Thank you sir, That is exactly what it was.


----------



## VegasN (Mar 14, 2016)

Nope, not bad at all. Found it on Walthers for $12.00. So I think I might order that Friday.
I think I'll worry about the Micro Trains coupler gauge when I start converting over the trucks, wheels, and couplers. In the mean time I can use this to diagnose the track issues.
Thank you very much for this info!!


----------



## traction fan (Oct 5, 2014)

*Another trick*



VegasN said:


> Nope, not bad at all. Found it on Walthers for $12.00. So I think I might order that Friday.
> I think I'll worry about the Micro Trains coupler gauge when I start converting over the trucks, wheels, and couplers. In the mean time I can use this to diagnose the track issues.
> Thank you very much for this info!!


VegasN;

Another way to check coupler height is to cut a notch in the middle of your NMRA gauge, just the size of a coupler knuckle. You will first need to have the Micro Trains (and NMRA) specification for coupler height above the rail tops. I checked their website. The center parting line between the top and bottom halves of the coupler should be .216" or 5.5mm. above the rail tops. With the NMRA gauge's "Track" side set vertically on the rails; I scribed this height center line on the gauge. Then by holding a coupler with the parting line on my scribe mark, I was able to mark the top and bottom lines for the hole. I have used this hole in the NMRA gauge trick, and found it to be more accurate than eyeball guessing that the knuckle on the car's coupler is exactly the same height as the knuckle on the Micro Trains gauge. The coupler on their gauge also droops a bit, so it can be something of a "rubber yardstick" when trying to get a height match. I quickly found out that I needed a second hole, at the bottom of the gauge, to allow the trip pin/"air hose to project under the gauge and out of the way.
When both holes were in place, I could match a coupler to the exact height by slowly rolling a car up next to the gauge with the knuckle either fitting through the hole, or not. This strict, go/ no go system lets me get all my couplers to exactly the same height. Having them all the same height is very important for keeping them coupled. Knuckle couplers at different heights can come uncoupled easily, and at the worst times and places! 
When you really get seriously involved with mounting couplers, you may want to get the Micro Trains gauge too. It has measurements for the correct car floor height, for body mounting couplers and trip pin height above the rail tops. This last spec. is high enough to clear grade crossing planks, but low enough to be operated by their uncoupling magnets. I like the magnetic, delayed uncoupling feature of Micro Trains couplers. Many others prefer to do their uncoupling with a sharp stick that can be inserted into the coupler knuckles. If you use this system, you can just remove the trip pin/"air hoses" and not have to bother adjusting them. 
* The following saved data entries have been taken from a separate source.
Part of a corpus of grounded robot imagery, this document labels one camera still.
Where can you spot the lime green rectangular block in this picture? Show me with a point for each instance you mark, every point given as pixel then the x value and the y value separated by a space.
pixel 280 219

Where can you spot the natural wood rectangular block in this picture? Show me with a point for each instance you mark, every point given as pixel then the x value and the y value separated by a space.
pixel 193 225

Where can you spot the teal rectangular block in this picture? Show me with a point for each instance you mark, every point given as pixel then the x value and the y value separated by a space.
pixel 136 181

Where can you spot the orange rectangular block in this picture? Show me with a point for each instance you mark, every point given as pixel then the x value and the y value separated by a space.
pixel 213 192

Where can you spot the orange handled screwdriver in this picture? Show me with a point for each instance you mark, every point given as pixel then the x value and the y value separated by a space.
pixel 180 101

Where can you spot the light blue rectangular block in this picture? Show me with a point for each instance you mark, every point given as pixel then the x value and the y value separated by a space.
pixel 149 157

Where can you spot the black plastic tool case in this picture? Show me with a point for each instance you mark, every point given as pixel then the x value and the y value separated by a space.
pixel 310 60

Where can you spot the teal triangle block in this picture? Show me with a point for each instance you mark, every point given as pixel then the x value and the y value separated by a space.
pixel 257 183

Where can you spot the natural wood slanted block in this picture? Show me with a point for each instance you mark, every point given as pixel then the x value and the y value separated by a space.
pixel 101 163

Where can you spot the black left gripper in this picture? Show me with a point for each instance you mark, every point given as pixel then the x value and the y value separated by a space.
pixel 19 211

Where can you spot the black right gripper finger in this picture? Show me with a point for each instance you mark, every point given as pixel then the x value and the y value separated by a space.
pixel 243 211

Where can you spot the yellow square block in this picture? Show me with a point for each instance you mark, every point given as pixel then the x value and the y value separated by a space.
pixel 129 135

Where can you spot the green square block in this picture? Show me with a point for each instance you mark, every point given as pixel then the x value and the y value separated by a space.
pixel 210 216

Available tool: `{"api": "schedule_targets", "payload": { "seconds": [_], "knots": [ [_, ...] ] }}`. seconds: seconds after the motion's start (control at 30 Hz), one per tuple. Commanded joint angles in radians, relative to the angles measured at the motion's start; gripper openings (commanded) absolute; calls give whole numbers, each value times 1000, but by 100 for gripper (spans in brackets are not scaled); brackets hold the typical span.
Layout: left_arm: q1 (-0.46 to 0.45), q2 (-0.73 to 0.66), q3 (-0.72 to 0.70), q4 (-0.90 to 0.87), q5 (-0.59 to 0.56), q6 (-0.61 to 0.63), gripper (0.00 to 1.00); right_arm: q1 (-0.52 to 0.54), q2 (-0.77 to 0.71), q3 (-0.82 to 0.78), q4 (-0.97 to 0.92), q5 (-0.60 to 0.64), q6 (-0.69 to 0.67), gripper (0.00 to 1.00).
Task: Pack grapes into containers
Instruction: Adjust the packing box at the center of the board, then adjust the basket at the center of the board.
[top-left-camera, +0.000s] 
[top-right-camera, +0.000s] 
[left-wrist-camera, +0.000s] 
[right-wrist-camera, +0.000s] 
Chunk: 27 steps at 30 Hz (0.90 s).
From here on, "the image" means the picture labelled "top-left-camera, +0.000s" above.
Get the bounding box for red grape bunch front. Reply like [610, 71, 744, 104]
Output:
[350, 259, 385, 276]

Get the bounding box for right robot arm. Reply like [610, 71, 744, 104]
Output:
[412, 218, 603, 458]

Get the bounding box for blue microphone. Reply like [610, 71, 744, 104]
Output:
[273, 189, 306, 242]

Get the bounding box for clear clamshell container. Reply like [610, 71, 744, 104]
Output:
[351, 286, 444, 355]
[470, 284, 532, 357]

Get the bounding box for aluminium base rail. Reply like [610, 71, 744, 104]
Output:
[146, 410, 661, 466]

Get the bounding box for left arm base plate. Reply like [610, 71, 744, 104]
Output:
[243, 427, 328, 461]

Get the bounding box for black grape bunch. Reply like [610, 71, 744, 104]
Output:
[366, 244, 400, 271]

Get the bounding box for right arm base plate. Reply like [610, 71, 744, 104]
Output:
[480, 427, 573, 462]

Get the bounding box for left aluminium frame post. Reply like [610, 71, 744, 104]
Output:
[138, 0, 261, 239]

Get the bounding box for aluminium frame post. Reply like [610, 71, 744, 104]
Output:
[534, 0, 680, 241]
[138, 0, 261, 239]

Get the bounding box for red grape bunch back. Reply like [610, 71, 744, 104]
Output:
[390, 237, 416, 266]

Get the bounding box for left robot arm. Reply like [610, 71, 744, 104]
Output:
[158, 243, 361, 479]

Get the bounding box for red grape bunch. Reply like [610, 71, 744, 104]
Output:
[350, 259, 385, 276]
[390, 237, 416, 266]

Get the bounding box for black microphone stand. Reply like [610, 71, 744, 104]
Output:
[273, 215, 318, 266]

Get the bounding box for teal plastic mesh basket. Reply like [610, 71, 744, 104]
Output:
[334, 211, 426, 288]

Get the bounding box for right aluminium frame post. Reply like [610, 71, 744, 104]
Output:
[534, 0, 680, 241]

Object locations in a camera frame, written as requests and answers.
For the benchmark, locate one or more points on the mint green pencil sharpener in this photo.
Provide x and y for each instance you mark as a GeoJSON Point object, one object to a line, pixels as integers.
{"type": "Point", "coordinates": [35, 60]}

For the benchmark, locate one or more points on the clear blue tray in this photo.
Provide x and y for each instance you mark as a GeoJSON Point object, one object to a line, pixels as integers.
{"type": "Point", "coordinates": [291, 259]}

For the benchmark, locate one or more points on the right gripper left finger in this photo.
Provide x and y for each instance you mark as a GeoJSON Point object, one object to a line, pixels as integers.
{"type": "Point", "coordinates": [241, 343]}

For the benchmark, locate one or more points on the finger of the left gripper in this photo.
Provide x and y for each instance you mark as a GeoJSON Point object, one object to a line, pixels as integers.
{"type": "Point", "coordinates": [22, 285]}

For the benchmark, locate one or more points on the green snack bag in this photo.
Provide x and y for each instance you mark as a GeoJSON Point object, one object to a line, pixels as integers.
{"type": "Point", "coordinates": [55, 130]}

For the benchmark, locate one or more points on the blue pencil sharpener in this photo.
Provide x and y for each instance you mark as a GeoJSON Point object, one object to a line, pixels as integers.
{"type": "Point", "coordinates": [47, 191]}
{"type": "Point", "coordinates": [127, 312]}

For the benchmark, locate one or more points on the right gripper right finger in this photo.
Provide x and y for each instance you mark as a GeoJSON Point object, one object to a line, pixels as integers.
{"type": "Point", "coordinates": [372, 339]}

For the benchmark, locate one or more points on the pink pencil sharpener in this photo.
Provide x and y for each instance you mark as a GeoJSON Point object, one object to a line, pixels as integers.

Traction Fan:smilie_daumenpos:


----------



## VegasN (Mar 14, 2016)

traction fan said:


> VegasN;
> 
> Another way to check coupler height is to cut a notch in the middle of your NMRA gauge, just the size of a coupler knuckle. You will first need to have the Micro Trains (and NMRA) specification for coupler height above the rail tops. I checked their website. The center parting line between the top and bottom halves of the coupler should be .216" or 5.5mm. above the rail tops. With the NMRA gauge's "Track" side set vertically on the rails; I scribed this height center line on the gauge. Then by holding a coupler with the parting line on my scribe mark, I was able to mark the top and bottom lines for the hole. I have used this hole in the NMRA gauge trick, and found it to be more accurate than eyeball guessing that the knuckle on the car's coupler is exactly the same height as the knuckle on the Micro Trains gauge. The coupler on their gauge also droops a bit, so it can be something of a "rubber yardstick" when trying to get a height match. I quickly found out that I needed a second hole, at the bottom of the gauge, to allow the trip pin/"air hose to project under the gauge and out of the way.
> When both holes were in place, I could match a coupler to the exact height by slowly rolling a car up next to the gauge with the knuckle either fitting through the hole, or not. This strict, go/ no go system lets me get all my couplers to exactly the same height. Having them all the same height is very important for keeping them coupled. Knuckle couplers at different heights can come uncoupled easily, and at the worst times and places!
> ...


 I have thought about the magnetic system, but I think I am of the old school that prefers to be able to uncouple anywhere on the layout, and also do not wish to deal with unwanted uncoupling, as I have heard from many professional model railroaders (how cool would that job be??) does happen. 
But that issue aside, I still want to be able to uncouple anywhere. 
I have read, at the very beginning of my REAL layout, that if you wish to do more than just run a flat oval, you will want to upgrade your trucks, wheels, and couplers to match. I have also heard from even many here, that metal wheels are far superior.
So, I will get my rail yard track laid, get that all running. Then I will, even if one by one, convert my cars over to all matching.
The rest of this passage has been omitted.